WORK TO BE COMPLETED: Copy out each line of the listing below in which the string "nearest" occurs.
##### DATA EXTRACT
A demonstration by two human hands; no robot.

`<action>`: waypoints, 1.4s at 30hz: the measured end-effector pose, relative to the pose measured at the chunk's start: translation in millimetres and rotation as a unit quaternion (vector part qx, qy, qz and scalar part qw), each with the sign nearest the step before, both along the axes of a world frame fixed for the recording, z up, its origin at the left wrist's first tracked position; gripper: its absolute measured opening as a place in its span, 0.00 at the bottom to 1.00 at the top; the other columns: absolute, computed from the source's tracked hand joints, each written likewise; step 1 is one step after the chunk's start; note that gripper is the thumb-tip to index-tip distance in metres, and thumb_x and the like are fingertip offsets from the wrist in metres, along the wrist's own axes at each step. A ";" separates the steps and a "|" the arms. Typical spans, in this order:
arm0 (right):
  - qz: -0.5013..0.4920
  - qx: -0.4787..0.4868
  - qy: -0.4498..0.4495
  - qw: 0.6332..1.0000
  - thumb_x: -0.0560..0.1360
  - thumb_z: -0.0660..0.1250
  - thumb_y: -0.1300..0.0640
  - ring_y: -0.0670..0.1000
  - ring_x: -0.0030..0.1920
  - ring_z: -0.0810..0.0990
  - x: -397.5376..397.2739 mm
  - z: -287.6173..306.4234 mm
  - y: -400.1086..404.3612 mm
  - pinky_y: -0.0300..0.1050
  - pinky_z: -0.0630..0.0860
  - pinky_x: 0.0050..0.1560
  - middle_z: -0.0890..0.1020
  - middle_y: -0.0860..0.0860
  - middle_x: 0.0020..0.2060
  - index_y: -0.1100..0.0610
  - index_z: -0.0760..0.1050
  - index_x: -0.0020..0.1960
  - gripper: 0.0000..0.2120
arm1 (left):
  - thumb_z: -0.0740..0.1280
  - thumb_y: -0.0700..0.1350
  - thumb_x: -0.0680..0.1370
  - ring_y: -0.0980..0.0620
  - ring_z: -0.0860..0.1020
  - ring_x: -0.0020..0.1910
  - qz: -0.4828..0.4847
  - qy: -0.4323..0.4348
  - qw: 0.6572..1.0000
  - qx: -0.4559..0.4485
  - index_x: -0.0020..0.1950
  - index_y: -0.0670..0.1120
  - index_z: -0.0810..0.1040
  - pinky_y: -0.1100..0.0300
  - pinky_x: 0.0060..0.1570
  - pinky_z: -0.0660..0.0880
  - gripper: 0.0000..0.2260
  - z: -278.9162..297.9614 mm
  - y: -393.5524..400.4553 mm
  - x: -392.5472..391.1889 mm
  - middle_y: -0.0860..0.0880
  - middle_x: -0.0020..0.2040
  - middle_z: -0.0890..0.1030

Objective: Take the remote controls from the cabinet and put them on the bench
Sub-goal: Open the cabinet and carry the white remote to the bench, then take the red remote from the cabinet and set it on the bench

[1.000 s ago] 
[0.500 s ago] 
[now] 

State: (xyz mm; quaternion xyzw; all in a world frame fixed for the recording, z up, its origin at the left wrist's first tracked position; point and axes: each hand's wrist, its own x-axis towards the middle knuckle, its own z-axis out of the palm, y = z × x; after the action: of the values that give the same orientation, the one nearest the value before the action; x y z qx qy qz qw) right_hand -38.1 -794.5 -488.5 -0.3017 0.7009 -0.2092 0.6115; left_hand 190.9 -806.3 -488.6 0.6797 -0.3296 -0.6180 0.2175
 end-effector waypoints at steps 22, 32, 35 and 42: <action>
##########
SOLUTION FOR THIS TASK:
`<action>`: waypoints, 1.4s at 30hz: the measured end-effector pose, relative to the pose measured at the chunk's start: translation in millimetres and rotation as a unit quaternion (vector part qx, qy, qz and scalar part qw), each with the sign nearest the step before, both along the axes of a world frame fixed for the recording, z up, its origin at the left wrist's first tracked position; gripper: its absolute measured opening as a place in its span, 0.00 at the bottom to 1.00 at the top; the other columns: absolute, computed from the source's tracked hand joints, each written likewise; step 1 is one step after the chunk's start; note that gripper is the thumb-tip to index-tip distance in metres, and thumb_x and the like are fingertip offsets from the wrist in metres, along the wrist's own axes at each step. A ";" separates the steps and a "|" the arms. Typical spans, in this order:
State: (xyz mm; quaternion xyzw; all in a world frame fixed for the recording, z up, its origin at the left wrist's first tracked position; point and axes: each hand's wrist, its own x-axis towards the middle knuckle, its own z-axis out of the palm, y = z × x; after the action: of the values that give the same orientation, the one nearest the value before the action; x y z qx qy qz qw) right_hand -38.1 -794.5 -488.5 -0.3017 0.7009 -0.2092 0.6115; left_hand 190.9 -806.3 -488.6 0.6797 -0.3296 -0.6180 0.2175

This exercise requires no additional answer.